Sure, fully-grown trees might be trained to some degree to grow in a certain way, but it is so much easier to truly shape a tree when it is just a pliable little sprout.
Charlotte Mason, a British educator who lived in the late 1800s, stated this principle for parents:
“What you would have the man become, that, you must train the child to be”.
The ‘Early Years’ are the perfect time to concentrate on forming good habits in our children. It is never too late to instill a good habit, but so much easier if we instill good habits right from the beginning!
The Bible gives us the same principle (though not an absolute guarantee): “Train up a child in the way he should go; even when he is old he will not depart from it.” ~Proverbs 22: 6
4 ‘Musts’ To Achieving Good Habits
1.) The value of keeping your children with you in the home environment (even though very imperfect) instead of sending them off to sit under the guidance of someone you DO NOT KNOW cannot be underestimated.
We cannot teach good habits if we are not there to gently form that young sapling, or our work will be undone!
2.) Understand that your child will not just simply grow out of his faults.
Let’s face it, our little own ones are often cute when they do wrong. But parents cannot afford to laugh at stubbornness, tantrums, or disobedience or it will lead to sure trouble. We are witnessing this in our culture to a greater degree than ever before.
Christian Pram-Henningsen (1846 – 1892, Danish) The Naughty Boy
“They say, ‘The child is so young; he does not know any better; but all that will come right as he grows up.’ Now, a fault of character left to itself can do no other than strengthen.” ~Charlotte Mason Scripture tells us, “… a child left to himself brings shame to his mother.”
~Proverbs 29: 15
3.) Be Consistent. I can’t overstate how important this is!
It will probably be the most difficult thing of all, but in the end bring huge rewards for your children and YOU.
The key to progress in any habit is repetition.
Teach the habit by example as you work alongside your child. Explain, but no nagging. If necessary show a picture…it is worth a thousand words!
Do not consider it an interruption of your time. “Pay now or pay later”!
Look for success. Praise goes a long way to reinforce right actions.
The more times our children do the right thing, the easier it will become. Soon they will be able to do the right thing without stopping to think about it. But if they do the right thing once or twice, then are allowed to do the wrong thing the third time, we have wiped out any progress in that new habit and have to start all over again.

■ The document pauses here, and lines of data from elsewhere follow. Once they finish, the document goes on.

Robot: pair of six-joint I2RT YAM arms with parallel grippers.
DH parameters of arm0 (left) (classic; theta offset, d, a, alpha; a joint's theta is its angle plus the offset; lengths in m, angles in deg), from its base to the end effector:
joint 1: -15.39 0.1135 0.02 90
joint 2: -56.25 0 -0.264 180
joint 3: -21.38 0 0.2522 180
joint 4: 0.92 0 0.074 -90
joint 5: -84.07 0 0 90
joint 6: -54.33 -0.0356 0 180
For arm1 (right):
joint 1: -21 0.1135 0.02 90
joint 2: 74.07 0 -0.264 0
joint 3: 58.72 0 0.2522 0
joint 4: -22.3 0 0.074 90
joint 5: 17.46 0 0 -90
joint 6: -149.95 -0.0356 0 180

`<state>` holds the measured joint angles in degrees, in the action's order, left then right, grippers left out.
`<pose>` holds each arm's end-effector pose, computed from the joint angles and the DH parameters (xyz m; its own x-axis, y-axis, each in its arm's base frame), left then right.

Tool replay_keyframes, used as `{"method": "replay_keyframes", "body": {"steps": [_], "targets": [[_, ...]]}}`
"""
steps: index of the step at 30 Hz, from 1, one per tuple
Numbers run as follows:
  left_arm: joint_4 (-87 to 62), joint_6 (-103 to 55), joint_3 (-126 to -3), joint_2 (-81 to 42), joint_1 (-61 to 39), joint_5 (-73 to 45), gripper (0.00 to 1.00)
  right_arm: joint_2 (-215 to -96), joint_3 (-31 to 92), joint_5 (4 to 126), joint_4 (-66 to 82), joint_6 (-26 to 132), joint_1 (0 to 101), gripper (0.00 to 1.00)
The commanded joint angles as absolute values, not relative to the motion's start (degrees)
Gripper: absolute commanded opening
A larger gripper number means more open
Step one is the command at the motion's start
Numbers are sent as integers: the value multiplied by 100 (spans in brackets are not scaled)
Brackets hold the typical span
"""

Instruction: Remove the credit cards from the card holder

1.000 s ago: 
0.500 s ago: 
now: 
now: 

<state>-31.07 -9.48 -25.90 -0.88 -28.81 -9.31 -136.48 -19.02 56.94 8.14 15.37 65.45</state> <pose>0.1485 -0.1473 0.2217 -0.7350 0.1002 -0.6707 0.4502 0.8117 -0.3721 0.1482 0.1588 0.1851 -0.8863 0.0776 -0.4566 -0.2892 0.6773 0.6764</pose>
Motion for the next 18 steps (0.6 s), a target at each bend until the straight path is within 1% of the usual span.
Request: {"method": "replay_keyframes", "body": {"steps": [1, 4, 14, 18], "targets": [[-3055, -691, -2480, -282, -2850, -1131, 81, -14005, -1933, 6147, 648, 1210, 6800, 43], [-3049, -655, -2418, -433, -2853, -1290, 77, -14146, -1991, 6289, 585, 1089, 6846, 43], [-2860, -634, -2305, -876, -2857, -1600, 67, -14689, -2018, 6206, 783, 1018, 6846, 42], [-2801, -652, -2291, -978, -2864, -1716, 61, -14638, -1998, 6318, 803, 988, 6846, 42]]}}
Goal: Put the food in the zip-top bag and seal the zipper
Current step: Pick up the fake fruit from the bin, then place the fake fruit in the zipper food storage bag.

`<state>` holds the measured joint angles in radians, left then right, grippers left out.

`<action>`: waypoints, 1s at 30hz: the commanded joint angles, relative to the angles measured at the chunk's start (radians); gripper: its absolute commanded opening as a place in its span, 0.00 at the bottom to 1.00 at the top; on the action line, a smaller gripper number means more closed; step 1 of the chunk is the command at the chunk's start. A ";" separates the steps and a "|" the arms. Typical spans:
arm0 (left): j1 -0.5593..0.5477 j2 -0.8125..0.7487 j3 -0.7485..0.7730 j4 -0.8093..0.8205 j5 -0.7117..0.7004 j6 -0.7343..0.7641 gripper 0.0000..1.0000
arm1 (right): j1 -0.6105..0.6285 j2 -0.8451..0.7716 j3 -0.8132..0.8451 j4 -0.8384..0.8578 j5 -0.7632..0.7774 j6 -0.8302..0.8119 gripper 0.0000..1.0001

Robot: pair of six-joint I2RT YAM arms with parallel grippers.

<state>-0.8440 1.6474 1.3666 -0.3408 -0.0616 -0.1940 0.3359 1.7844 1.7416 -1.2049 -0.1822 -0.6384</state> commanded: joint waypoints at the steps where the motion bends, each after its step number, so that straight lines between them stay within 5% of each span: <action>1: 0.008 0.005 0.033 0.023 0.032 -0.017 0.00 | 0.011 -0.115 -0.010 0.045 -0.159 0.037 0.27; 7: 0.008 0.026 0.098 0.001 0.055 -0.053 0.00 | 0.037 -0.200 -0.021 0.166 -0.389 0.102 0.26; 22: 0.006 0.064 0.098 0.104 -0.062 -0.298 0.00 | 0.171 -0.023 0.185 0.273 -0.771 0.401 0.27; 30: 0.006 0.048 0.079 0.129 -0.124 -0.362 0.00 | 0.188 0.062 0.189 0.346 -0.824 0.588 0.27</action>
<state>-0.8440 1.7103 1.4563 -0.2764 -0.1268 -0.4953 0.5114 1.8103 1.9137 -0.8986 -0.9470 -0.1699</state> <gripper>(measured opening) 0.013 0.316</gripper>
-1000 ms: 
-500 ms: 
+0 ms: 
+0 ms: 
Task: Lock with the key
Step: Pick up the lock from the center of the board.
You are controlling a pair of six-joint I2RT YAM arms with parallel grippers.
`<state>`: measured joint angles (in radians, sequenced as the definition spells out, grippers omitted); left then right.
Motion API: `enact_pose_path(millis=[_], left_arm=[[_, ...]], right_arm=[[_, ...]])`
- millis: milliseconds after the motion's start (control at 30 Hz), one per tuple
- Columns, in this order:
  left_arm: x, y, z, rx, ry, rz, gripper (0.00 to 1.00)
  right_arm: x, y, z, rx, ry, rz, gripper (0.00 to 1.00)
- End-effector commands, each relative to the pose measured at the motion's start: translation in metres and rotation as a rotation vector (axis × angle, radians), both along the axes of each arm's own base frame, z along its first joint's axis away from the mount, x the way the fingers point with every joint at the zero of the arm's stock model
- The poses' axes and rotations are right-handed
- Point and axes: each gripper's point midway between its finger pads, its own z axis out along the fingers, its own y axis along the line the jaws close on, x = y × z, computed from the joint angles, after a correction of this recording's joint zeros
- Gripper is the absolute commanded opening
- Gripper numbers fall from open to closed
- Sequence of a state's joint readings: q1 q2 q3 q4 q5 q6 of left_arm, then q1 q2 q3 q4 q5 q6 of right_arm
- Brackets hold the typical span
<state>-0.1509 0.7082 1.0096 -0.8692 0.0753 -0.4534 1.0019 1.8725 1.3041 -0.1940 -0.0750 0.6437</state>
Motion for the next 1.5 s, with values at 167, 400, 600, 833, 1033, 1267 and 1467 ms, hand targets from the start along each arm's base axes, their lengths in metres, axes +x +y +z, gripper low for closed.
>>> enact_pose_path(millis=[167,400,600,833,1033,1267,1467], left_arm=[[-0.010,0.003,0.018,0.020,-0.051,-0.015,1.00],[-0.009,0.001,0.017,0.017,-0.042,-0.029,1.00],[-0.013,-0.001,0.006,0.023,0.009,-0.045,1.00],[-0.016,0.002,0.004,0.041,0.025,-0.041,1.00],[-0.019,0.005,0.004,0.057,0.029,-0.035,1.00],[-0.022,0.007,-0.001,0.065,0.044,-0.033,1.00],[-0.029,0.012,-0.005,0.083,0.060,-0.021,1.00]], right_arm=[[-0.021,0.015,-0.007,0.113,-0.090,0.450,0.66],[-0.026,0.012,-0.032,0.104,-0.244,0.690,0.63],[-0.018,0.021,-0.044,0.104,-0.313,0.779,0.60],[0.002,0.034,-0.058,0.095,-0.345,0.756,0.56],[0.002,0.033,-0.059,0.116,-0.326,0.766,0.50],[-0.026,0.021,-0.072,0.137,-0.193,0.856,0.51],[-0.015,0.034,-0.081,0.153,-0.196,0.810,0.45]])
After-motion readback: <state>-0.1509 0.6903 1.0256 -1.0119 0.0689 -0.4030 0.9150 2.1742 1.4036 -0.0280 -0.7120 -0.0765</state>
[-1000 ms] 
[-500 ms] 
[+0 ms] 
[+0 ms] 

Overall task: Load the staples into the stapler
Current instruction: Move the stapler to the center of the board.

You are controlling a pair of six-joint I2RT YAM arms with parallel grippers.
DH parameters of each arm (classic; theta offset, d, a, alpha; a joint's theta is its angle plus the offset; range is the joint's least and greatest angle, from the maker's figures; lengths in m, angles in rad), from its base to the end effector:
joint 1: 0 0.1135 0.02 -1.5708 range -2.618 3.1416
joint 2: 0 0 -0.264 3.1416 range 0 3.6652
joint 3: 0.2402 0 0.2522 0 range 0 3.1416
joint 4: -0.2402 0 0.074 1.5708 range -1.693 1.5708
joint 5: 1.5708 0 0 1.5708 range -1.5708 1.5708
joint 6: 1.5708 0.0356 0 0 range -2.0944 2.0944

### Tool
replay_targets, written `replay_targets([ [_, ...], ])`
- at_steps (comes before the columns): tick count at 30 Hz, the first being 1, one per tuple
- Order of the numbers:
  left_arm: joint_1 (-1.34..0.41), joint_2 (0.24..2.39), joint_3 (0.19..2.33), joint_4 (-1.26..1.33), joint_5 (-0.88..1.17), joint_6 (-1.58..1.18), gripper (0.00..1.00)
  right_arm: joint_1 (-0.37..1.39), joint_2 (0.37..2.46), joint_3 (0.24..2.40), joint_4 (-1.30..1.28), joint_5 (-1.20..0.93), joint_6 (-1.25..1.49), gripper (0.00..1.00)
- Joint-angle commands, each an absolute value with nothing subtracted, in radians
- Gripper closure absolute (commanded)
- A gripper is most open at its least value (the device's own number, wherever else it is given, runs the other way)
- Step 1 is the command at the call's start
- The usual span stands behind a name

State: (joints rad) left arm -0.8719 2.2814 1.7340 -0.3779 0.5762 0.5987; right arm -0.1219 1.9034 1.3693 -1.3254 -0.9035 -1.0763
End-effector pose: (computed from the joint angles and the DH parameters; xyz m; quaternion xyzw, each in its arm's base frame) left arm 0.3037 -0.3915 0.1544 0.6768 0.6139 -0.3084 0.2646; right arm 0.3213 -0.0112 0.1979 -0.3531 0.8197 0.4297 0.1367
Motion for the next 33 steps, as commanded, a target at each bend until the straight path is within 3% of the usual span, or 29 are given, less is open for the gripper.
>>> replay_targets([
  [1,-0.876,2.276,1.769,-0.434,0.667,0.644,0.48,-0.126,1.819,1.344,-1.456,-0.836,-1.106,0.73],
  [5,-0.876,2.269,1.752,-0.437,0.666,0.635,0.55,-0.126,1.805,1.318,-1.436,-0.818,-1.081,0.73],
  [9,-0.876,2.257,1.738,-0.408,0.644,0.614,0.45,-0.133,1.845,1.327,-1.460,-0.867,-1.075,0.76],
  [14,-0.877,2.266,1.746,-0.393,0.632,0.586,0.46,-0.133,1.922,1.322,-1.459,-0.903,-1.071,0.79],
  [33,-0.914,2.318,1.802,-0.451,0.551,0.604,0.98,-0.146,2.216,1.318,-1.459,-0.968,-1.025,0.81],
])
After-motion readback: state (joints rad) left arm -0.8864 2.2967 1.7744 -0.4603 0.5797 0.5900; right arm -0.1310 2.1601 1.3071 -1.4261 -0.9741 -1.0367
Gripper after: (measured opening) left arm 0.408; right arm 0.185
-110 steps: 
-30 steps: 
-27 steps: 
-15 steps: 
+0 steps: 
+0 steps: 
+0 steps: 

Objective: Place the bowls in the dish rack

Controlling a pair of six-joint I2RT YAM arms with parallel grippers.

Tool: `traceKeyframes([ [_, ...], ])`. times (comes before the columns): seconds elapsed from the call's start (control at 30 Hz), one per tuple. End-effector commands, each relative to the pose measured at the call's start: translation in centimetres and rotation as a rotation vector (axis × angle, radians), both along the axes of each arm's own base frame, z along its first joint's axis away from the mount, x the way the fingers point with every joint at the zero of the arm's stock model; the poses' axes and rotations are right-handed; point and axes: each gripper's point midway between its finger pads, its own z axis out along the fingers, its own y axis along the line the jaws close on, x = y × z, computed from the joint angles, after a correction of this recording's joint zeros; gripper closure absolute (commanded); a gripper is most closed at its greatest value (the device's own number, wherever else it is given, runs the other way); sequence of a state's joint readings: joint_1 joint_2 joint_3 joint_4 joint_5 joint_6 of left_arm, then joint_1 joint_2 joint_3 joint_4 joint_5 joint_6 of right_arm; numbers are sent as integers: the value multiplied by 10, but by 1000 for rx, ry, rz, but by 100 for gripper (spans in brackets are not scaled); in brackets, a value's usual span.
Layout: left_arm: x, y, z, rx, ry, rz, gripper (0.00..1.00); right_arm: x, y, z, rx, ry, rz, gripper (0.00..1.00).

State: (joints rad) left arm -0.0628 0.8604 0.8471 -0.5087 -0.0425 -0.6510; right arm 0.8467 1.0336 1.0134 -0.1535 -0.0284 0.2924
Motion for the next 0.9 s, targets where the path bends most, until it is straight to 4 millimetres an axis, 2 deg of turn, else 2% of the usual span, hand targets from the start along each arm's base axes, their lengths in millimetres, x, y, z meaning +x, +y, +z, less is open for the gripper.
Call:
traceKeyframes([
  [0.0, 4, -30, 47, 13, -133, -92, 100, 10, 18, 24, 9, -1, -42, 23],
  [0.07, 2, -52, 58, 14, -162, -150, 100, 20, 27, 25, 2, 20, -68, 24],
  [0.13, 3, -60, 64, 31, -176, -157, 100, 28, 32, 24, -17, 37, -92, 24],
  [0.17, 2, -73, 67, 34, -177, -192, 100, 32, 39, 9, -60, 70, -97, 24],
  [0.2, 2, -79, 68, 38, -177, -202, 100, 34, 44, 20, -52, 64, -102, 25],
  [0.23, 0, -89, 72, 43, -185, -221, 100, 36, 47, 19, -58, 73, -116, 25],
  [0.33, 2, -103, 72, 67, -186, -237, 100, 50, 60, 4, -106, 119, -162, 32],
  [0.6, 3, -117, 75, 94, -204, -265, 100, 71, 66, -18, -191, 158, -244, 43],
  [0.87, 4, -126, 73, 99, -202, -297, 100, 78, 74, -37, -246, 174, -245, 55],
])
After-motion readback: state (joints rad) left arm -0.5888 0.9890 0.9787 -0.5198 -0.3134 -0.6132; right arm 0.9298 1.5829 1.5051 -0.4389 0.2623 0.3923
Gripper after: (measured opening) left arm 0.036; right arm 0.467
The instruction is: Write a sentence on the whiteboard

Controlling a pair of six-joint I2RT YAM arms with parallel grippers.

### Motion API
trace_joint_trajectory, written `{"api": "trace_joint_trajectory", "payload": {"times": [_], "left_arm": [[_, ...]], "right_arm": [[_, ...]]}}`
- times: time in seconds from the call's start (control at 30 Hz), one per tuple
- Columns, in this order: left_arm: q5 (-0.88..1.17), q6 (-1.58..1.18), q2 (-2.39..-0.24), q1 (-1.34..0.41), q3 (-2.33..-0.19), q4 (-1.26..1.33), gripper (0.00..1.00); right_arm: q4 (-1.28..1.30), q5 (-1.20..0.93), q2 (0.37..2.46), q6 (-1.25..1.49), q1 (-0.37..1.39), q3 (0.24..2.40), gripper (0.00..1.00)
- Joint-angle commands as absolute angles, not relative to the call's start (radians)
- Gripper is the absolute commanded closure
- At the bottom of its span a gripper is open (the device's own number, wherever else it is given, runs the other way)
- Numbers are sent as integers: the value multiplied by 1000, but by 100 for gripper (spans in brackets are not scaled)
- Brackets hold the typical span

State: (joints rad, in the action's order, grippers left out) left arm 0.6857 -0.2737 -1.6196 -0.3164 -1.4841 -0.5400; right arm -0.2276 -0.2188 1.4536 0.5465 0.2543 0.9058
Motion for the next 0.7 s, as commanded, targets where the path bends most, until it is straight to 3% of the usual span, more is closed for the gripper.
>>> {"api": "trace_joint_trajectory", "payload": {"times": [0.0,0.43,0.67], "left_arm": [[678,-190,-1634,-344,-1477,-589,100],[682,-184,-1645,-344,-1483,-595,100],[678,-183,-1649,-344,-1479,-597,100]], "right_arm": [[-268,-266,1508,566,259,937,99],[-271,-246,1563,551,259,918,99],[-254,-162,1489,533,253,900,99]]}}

“I can tell you that a parent’s imperfect efforts to home educate will bear more fruit than an environment that puts a strain on the parent-child relationship and obscures the Savior. The righteousness you long for, in your precious family, by God’s generous grace can be yours.” ~Karen Andreola
Mothers, we are less likely to grow weary in well-doing if we are consistent. Formation is easier than reformation. Please dear reader, pray earnestly for Wisdom to the heavenly Father Who hears us and don’t give up!
4.) Be Vigilant.
~Know your child’s heart by spending time with him or her. Allow them to open their little hearts to you and LISTEN with attention and eye contact. You will learn so much.
~As you interact day by day, winsomely encourage with applicable Scripture. It will take root in their heart. I encourage you to be in the Word of God yourself, develop a sweet attitude yourself, and it will overflow to your children. Though cliché, the statement, “More is caught, than taught” is true!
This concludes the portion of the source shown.